“I Have Learnt These Things by Myself, Because I Always Thought That I Must Overcompensate for My Disability”: Learning to Perform Dis/abled Identity in Social Media

Authors

  • Nomy Bitman The Hebrew University of Jerusalem

Keywords:

social media, social learning, disability performance, disability studies, disability media studies, stutterers, hard-of-hearing, autistics

Abstract

Learning how to perform an identity in social media is a complex, two-stage process: lifelong environmental learning through socialization and acculturation mediated by self-comparison to others, and the transformation of this learned information into personal knowledge about how to develop one’s identity online. However, disability performance complicates this learning process through oppressive able-bodied medicalization, especially of concealable communicative disabilities.

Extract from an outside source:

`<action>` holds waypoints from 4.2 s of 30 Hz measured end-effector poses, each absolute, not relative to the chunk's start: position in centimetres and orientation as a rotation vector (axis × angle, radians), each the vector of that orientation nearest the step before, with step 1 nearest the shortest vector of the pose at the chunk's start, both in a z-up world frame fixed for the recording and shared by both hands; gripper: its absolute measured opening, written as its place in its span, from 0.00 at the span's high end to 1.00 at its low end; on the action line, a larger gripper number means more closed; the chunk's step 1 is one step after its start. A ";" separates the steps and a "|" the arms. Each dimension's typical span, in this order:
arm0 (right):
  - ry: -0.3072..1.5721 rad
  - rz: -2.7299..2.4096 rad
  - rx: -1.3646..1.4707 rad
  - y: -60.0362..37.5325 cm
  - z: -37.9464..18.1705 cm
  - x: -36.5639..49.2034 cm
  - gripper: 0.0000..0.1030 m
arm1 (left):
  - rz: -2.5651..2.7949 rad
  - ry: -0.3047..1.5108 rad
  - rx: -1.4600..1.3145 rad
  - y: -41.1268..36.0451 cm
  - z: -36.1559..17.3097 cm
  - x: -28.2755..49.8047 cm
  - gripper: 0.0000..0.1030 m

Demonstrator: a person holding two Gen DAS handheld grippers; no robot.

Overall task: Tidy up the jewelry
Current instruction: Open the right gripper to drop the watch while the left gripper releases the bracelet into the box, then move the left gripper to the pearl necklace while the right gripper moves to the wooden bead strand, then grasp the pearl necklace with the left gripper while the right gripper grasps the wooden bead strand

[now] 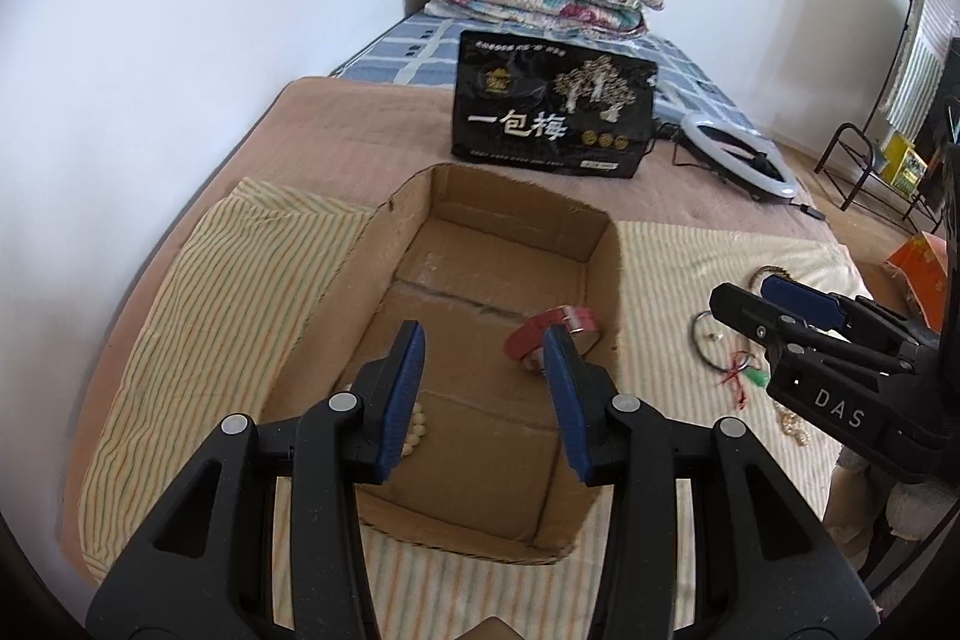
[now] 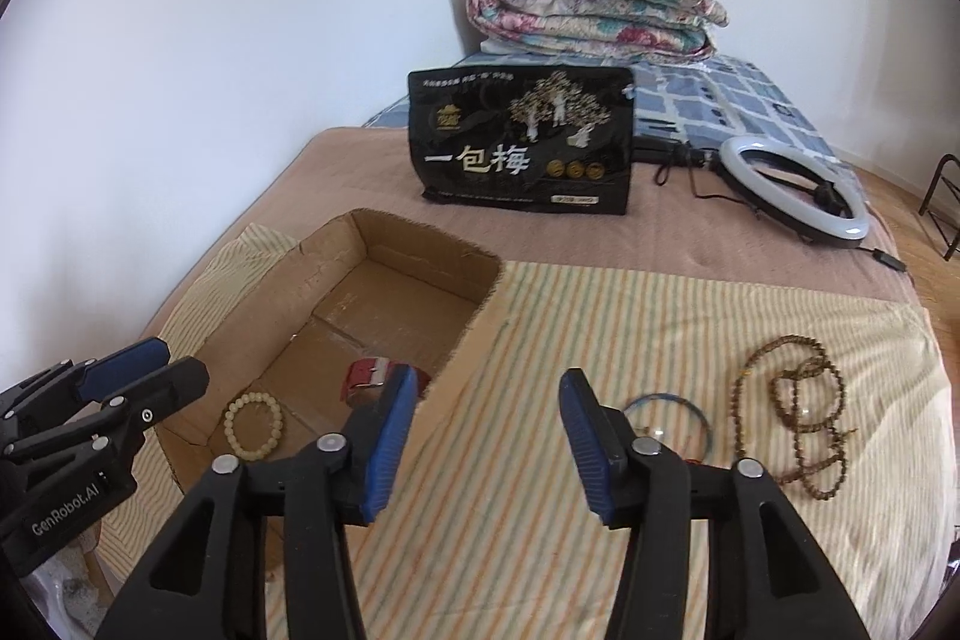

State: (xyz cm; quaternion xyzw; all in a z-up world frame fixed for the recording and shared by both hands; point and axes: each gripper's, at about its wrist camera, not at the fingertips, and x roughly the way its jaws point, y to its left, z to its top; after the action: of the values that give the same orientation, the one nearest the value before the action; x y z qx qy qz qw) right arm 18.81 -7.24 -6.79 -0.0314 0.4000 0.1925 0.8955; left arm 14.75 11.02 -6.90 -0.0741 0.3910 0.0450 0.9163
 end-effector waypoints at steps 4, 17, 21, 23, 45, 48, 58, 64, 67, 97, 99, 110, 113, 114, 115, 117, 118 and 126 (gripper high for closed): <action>0.799 0.378 -0.082 -9.6 -5.8 18.1 0.40 | 0.059 0.782 -0.134 9.1 -6.4 14.8 0.59; 0.742 0.260 -0.042 -20.2 -4.3 17.0 0.10 | -0.064 0.797 -0.121 2.7 -6.2 15.9 0.52; 0.731 0.209 -0.038 -23.7 -4.4 17.0 0.00 | -0.102 0.812 -0.105 0.8 -6.5 16.1 0.52; 0.726 0.185 -0.038 -25.3 -4.5 17.0 0.00 | -0.119 0.821 -0.097 -0.1 -6.7 16.3 0.51; 0.778 0.097 0.084 -32.9 -6.0 18.6 0.00 | -0.202 0.926 -0.103 -5.4 -9.5 18.2 0.34; 0.787 0.092 0.097 -33.3 -6.4 19.1 0.00 | -0.218 0.936 -0.078 -6.4 -10.1 18.0 0.34; 0.892 0.114 0.150 -33.4 -9.3 22.4 0.00 | -0.304 0.984 -0.020 -9.8 -12.4 17.7 0.34; 0.966 0.157 0.195 -32.7 -11.4 24.1 0.00 | -0.337 0.982 -0.036 -10.6 -12.7 18.1 0.34; 0.996 0.176 0.178 -32.1 -12.4 24.7 0.01 | -0.341 0.995 -0.036 -10.8 -13.2 18.4 0.34; 1.133 0.250 0.153 -29.2 -17.7 28.7 0.11 | -0.445 1.140 -0.074 -14.2 -18.9 20.9 0.40; 1.129 0.253 0.120 -28.9 -17.7 28.7 0.13 | -0.448 1.136 -0.056 -14.7 -19.0 21.0 0.40; 1.107 0.253 -0.034 -26.7 -18.3 28.9 0.12 | -0.363 1.073 0.106 -16.6 -19.8 21.2 0.81; 1.104 0.251 -0.080 -26.0 -18.5 29.0 0.12 | -0.351 1.085 0.074 -15.7 -19.8 21.8 0.90; 1.104 0.247 -0.100 -25.8 -18.6 29.0 0.13 | -0.354 1.087 0.066 -15.5 -19.8 21.9 0.91; 1.106 0.242 -0.113 -25.7 -18.7 29.0 0.13 | -0.355 1.086 0.067 -15.3 -19.8 21.8 0.91; 1.106 0.241 -0.142 -25.5 -18.7 29.0 0.17 | -0.354 1.080 0.079 -15.4 -19.7 21.6 0.92; 1.101 0.246 -0.153 -25.5 -18.6 28.9 0.21 | -0.354 1.078 0.083 -15.5 -19.7 21.6 0.92; 1.077 0.303 -0.156 -25.9 -17.9 28.3 0.89 | -0.354 1.088 0.056 -15.2 -19.5 21.7 0.94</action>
State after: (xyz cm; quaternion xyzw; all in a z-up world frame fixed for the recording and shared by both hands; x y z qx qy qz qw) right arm 28.26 -25.94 -17.94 -0.0738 0.5104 0.1437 0.8446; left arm 21.67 -15.16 -19.48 0.0264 0.5147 -0.1675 0.8404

Based on 31 in-depth interviews with autistics, stutterers, and hard-of-hearing users, and 7 social media documentation diaries, this article provides a comprehensive perspective that presents dis/ability performances as a product of powerful learning aspects that involve both disability-related and “able-bodied” dimensions of learning. Although individuals learn how to deal with social media violence regardless of their disabilities, social, cultural, and technical learning of how to be a disabled person in the world dramatically influences dis/ability performances and perpetuates the complexity of performing a disabled self.

Author Biography

Nomy Bitman, The Hebrew University of Jerusalem

Nomy Bitman is a PhD candidate at the department of communication and Journalism at the Hebrew University of Jerusalem. Her research interests include critical disability theory and its various intersections with social media, as well as critical examinations of communication, body, and identity.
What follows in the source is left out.